Your instructions: Taking each line of the material in turn, count those with the string "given" and answer with the count alone.

Provided data:
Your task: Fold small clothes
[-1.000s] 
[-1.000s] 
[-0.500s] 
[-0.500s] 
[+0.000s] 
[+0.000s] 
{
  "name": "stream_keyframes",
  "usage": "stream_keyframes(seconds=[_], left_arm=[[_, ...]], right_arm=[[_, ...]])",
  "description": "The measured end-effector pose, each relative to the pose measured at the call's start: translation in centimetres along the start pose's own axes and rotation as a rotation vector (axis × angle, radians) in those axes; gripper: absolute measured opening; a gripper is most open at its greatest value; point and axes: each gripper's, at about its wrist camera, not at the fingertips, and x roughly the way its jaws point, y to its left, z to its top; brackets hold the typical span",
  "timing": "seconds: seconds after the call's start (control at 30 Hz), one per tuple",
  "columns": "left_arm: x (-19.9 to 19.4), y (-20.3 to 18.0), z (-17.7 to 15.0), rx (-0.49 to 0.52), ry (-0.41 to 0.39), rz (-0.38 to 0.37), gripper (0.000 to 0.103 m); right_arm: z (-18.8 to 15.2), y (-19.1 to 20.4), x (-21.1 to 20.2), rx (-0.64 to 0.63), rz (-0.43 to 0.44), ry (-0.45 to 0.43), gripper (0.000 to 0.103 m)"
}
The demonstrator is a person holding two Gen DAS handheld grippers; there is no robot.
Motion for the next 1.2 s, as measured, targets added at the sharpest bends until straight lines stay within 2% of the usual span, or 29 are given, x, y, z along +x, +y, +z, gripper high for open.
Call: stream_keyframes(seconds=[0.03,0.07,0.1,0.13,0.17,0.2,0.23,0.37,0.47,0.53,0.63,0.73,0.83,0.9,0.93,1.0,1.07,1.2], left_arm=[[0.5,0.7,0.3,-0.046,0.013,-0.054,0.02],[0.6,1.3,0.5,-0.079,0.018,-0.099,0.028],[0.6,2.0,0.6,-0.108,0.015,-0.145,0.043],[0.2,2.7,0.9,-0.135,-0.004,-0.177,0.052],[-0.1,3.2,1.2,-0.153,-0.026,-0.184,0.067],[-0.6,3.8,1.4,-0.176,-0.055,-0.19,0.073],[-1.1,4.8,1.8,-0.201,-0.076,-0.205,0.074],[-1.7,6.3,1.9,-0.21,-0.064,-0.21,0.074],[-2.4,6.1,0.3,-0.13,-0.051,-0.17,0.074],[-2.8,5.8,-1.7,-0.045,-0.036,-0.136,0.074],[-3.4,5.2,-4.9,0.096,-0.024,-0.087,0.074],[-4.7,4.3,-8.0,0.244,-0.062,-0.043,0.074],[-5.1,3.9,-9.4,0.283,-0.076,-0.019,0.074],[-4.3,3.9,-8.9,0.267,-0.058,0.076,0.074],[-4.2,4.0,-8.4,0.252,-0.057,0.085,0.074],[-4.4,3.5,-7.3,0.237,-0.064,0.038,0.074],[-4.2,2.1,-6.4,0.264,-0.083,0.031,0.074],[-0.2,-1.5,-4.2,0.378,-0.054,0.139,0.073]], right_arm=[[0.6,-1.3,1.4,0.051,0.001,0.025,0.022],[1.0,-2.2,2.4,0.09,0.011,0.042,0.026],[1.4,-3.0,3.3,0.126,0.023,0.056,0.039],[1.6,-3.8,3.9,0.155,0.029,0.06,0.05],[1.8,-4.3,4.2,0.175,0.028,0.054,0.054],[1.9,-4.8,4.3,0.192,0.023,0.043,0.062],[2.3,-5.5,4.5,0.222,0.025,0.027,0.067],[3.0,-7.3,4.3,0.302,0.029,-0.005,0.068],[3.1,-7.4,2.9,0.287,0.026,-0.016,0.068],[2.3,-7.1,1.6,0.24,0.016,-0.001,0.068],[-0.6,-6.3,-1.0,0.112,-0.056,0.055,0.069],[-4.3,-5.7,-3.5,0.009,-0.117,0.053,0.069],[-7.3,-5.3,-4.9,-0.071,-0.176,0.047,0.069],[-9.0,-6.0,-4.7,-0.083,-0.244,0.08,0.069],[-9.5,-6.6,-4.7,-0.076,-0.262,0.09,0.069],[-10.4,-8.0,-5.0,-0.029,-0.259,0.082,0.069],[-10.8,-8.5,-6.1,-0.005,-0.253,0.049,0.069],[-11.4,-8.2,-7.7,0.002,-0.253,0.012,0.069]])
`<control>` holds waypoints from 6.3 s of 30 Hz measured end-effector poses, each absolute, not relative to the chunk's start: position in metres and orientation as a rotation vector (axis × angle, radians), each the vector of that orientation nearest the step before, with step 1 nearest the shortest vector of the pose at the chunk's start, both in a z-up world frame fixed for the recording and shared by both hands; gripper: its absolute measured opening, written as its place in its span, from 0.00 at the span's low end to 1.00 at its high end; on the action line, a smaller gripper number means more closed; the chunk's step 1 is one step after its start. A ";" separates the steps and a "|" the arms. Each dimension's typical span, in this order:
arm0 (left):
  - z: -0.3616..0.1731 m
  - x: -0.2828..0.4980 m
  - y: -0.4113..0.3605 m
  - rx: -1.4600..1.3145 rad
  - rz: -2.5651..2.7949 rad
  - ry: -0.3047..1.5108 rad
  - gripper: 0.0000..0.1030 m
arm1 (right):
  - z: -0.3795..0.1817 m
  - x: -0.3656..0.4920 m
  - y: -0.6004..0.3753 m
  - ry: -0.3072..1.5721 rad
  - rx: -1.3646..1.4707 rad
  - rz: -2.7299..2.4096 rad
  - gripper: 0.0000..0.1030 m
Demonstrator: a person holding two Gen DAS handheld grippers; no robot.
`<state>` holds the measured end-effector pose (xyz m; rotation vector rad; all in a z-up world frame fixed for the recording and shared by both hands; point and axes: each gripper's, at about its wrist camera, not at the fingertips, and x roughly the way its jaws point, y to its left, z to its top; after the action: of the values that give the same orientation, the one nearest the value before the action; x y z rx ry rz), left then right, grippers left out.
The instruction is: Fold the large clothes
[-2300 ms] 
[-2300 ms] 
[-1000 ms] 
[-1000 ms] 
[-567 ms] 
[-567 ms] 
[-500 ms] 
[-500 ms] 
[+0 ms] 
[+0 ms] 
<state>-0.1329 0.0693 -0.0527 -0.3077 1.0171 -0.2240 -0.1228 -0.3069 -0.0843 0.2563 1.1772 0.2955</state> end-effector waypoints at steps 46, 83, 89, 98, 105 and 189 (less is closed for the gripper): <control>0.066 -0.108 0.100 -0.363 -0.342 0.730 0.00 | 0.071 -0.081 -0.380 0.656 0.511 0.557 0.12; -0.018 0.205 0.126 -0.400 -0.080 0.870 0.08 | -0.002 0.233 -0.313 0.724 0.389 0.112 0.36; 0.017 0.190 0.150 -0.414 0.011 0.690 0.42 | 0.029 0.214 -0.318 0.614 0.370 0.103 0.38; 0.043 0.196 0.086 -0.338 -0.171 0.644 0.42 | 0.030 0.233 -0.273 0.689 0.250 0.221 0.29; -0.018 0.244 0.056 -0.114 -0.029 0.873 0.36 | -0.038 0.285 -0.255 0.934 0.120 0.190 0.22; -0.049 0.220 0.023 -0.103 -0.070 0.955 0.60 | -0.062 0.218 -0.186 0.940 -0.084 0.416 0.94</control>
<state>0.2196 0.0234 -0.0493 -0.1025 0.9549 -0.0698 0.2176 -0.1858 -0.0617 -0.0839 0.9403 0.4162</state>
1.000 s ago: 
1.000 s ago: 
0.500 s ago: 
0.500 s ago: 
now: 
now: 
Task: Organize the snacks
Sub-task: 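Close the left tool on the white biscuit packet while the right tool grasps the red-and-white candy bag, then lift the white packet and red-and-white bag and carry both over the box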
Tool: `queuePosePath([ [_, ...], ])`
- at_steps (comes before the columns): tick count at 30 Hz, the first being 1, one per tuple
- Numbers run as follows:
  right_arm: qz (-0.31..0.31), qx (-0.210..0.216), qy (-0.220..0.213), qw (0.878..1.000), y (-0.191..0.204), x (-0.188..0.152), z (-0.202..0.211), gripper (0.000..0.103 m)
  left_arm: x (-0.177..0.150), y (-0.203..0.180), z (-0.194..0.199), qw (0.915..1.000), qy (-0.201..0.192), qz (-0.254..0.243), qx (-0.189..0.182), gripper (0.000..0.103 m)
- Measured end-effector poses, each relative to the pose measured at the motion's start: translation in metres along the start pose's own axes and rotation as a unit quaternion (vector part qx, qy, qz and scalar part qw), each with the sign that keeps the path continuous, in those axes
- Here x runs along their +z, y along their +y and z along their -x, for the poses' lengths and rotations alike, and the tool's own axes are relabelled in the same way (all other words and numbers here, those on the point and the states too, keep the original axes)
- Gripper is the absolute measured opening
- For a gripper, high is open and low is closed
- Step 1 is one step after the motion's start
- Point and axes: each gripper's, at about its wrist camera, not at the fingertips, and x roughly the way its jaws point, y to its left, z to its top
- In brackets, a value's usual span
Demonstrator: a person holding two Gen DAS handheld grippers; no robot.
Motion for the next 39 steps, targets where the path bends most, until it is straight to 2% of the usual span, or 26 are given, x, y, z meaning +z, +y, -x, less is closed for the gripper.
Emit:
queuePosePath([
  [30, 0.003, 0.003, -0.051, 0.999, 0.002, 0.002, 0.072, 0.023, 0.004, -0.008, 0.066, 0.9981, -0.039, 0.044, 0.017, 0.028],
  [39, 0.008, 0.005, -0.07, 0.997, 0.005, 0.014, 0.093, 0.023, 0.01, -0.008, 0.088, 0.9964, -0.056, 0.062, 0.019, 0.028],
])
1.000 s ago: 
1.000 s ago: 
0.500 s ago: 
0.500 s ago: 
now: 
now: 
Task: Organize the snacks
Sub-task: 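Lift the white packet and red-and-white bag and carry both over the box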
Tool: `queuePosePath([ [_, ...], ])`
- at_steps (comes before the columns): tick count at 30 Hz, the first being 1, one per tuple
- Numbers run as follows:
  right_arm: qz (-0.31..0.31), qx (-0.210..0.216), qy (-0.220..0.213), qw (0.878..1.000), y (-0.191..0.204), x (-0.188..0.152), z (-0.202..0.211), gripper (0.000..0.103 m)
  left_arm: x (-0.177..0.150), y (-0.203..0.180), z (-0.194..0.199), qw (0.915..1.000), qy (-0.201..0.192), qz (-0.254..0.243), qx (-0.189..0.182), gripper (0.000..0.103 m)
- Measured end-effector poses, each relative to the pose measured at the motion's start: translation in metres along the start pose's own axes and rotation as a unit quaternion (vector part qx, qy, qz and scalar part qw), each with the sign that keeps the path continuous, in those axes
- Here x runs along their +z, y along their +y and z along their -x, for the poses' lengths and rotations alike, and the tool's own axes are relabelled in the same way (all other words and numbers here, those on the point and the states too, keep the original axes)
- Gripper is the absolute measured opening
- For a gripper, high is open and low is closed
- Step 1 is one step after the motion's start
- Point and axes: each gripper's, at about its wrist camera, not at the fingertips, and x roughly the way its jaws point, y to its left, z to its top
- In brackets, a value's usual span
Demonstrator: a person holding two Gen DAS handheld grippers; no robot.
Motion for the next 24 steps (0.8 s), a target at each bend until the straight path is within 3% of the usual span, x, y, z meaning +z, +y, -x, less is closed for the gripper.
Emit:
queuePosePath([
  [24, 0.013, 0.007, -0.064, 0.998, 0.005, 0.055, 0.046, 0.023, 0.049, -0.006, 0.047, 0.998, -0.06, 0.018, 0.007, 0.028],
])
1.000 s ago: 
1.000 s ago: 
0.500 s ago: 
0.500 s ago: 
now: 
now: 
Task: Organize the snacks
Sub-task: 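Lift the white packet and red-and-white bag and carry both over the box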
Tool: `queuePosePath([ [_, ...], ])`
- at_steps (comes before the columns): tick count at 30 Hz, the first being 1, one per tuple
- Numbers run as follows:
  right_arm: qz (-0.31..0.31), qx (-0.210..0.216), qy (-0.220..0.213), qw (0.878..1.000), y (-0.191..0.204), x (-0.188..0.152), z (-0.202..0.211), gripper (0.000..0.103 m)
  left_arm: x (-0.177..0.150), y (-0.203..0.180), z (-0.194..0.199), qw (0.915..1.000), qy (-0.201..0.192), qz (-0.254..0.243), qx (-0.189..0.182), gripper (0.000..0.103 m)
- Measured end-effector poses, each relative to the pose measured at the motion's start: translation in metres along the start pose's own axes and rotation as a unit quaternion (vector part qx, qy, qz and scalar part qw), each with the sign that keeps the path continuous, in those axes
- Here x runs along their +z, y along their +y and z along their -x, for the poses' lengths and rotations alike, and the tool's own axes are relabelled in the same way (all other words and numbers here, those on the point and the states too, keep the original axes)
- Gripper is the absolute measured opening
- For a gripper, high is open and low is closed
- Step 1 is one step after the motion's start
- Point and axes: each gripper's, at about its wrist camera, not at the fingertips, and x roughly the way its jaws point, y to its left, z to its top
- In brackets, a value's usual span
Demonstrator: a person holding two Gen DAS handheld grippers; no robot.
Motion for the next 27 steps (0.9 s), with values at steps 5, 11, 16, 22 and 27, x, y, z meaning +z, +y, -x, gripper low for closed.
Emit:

Answer: 2